%%

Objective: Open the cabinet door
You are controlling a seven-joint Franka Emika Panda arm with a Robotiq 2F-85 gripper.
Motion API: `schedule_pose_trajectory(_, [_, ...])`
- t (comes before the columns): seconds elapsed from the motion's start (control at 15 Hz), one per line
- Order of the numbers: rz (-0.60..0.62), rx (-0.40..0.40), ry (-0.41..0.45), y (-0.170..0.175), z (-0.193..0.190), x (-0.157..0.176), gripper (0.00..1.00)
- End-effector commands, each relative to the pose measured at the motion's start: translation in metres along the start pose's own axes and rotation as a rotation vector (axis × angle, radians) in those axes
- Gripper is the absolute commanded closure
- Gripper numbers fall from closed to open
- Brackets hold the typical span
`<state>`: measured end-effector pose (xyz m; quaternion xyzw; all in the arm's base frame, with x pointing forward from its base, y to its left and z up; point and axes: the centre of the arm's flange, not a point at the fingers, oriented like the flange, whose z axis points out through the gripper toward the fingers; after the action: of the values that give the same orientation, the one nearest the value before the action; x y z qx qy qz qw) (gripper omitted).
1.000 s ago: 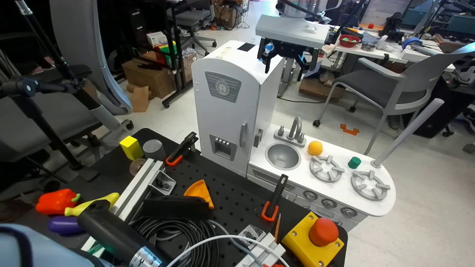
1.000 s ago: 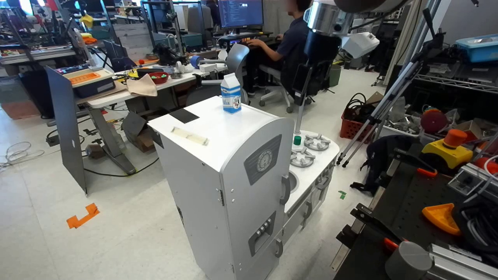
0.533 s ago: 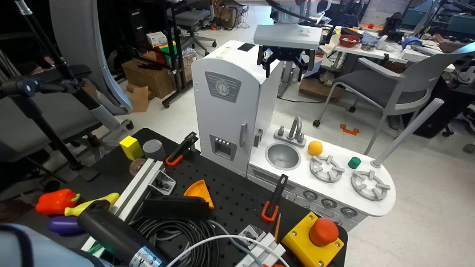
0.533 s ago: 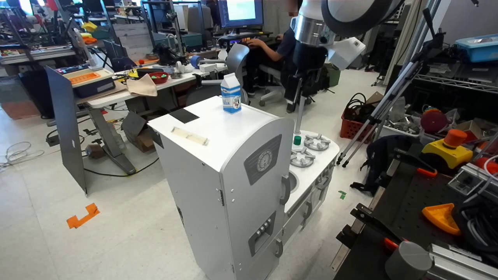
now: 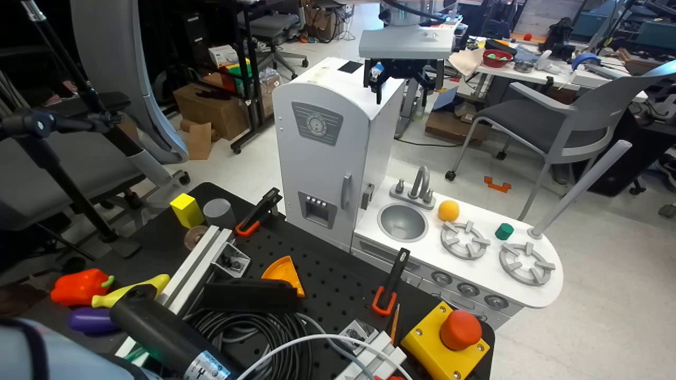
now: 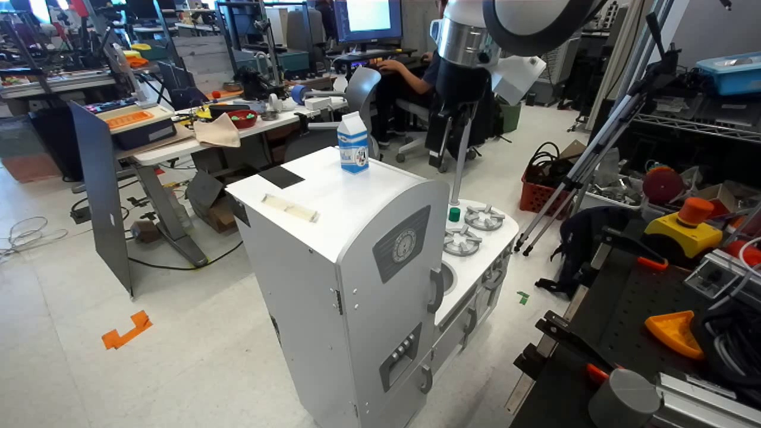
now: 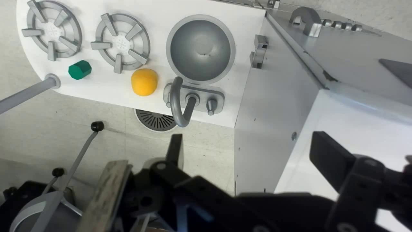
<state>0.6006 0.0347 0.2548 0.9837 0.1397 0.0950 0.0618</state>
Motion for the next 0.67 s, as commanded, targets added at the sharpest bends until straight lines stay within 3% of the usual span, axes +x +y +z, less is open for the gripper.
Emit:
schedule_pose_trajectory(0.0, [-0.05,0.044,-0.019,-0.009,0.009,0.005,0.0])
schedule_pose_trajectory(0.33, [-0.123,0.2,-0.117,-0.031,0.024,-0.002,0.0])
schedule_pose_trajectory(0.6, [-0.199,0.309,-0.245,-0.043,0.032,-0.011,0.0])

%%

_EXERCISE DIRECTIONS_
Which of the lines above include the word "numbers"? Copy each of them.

_RESPONSE_
- Order of the numbers: rz (-0.60..0.62), rx (-0.40..0.40), ry (-0.41..0.45), y (-0.170..0.175), z (-0.193..0.190), x (-0.157..0.176), gripper (0.00..1.00)
- Gripper numbers fall from closed to open

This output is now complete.